> [Action item] Once the data has been read, print it back in full, exactly.

> [Data excerpt]
============
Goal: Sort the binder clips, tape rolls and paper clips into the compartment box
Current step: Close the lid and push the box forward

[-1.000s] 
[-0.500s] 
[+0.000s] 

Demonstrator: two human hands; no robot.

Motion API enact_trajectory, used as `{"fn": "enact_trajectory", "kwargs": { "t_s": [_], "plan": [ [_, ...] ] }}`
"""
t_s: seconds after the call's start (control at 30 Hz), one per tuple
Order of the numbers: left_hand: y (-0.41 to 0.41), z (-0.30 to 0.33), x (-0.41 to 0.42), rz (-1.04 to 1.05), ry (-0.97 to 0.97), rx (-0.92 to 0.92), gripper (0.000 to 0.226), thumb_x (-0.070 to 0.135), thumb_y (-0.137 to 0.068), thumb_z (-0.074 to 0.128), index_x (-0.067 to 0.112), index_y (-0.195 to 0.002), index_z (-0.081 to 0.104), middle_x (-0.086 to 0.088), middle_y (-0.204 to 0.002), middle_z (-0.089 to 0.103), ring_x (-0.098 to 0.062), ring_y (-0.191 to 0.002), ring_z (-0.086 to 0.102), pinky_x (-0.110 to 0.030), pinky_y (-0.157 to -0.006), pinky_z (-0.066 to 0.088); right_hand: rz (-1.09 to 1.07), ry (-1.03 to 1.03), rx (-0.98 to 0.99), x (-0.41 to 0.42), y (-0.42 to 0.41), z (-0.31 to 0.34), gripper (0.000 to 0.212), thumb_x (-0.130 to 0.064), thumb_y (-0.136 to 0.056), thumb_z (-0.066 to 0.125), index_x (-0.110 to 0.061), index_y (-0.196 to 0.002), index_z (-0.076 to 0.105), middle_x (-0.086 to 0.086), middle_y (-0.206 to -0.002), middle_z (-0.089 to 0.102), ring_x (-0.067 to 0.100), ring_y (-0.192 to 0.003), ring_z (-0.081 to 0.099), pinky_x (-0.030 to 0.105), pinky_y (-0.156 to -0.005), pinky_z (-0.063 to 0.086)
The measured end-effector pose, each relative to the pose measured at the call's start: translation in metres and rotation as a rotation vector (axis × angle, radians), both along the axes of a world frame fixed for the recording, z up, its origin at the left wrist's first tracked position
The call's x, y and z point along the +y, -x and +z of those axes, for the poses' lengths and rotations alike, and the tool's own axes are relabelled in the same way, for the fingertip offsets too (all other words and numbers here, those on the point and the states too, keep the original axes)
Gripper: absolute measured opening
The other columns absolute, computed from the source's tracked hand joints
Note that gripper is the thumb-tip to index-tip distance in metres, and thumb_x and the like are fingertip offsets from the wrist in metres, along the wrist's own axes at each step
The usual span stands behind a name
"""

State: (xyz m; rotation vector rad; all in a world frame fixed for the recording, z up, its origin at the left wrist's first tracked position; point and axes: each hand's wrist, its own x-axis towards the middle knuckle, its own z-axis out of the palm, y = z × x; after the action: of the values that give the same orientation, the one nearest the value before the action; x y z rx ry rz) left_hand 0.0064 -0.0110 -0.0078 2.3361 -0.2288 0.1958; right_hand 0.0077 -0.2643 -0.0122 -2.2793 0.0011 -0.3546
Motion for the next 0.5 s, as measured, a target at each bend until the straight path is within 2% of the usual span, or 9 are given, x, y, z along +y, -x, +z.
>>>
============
> [Output]
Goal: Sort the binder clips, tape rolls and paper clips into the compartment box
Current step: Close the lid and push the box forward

[-1.000s] 
[-0.500s] 
[+0.000s] 

Demonstrator: two human hands; no robot.

Motion API enact_trajectory, used as `{"fn": "enact_trajectory", "kwargs": { "t_s": [_], "plan": [ [_, ...] ] }}`
"""
t_s: seconds after the call's start (control at 30 Hz), one per tuple
Order of the numbers: left_hand: y (-0.41 to 0.41), z (-0.30 to 0.33), x (-0.41 to 0.42), rz (-1.04 to 1.05), ry (-0.97 to 0.97), rx (-0.92 to 0.92), gripper (0.000 to 0.226), thumb_x (-0.070 to 0.135), thumb_y (-0.137 to 0.068), thumb_z (-0.074 to 0.128), index_x (-0.067 to 0.112), index_y (-0.195 to 0.002), index_z (-0.081 to 0.104), middle_x (-0.086 to 0.088), middle_y (-0.204 to 0.002), middle_z (-0.089 to 0.103), ring_x (-0.098 to 0.062), ring_y (-0.191 to 0.002), ring_z (-0.086 to 0.102), pinky_x (-0.110 to 0.030), pinky_y (-0.157 to -0.006), pinky_z (-0.066 to 0.088); right_hand: rz (-1.09 to 1.07), ry (-1.03 to 1.03), rx (-0.98 to 0.99), x (-0.41 to 0.42), y (-0.42 to 0.41), z (-0.31 to 0.34), gripper (0.000 to 0.212), thumb_x (-0.130 to 0.064), thumb_y (-0.136 to 0.056), thumb_z (-0.066 to 0.125), index_x (-0.110 to 0.061), index_y (-0.196 to 0.002), index_z (-0.076 to 0.105), middle_x (-0.086 to 0.086), middle_y (-0.206 to -0.002), middle_z (-0.089 to 0.102), ring_x (-0.067 to 0.100), ring_y (-0.192 to 0.003), ring_z (-0.081 to 0.099), pinky_x (-0.030 to 0.105), pinky_y (-0.156 to -0.005), pinky_z (-0.063 to 0.086)
The measured end-effector pose, each relative to the pose measured at the call's start: translation in metres and rotation as a rotation vector (axis × angle, radians), both along the axes of a world frame fixed for the recording, z up, its origin at the left wrist's first tracked position
The call's x, y and z point along the +y, -x and +z of those axes, for the poses' lengths and rotations alike, and the tool's own axes are relabelled in the same way, for the fingertip offsets too (all other words and numbers here, those on the point and the states too, keep the original axes)
Gripper: absolute measured opening
The other columns absolute, computed from the source's tracked hand joints
Note that gripper is the thumb-tip to index-tip distance in metres, and thumb_x and the like are fingertip offsets from the wrist in metres, along the wrist's own axes at each step
The usual span stands behind a name
"""

State: (xyz m; rotation vector rad; all in a world frame fixed for the recording, z up, its origin at the left wrist's first tracked position; point and axes: each hand's wrist, its own x-axis towards the middle knuckle, its own z-axis out of the palm, y = z × x; after the action: of the values that give the same orientation, the one nearest the value before the action; x y z rx ry rz) left_hand 0.0064 -0.0110 -0.0078 2.3361 -0.2288 0.1958; right_hand 0.0077 -0.2643 -0.0122 -2.2793 0.0011 -0.3546
Motion for the next 0.5 s, as measured, a target at each bend until the straight path is within 2% of the usual span, or 9 are given, x, y, z along +y, -x, +z.
>>>

No more output will be given for this exercise.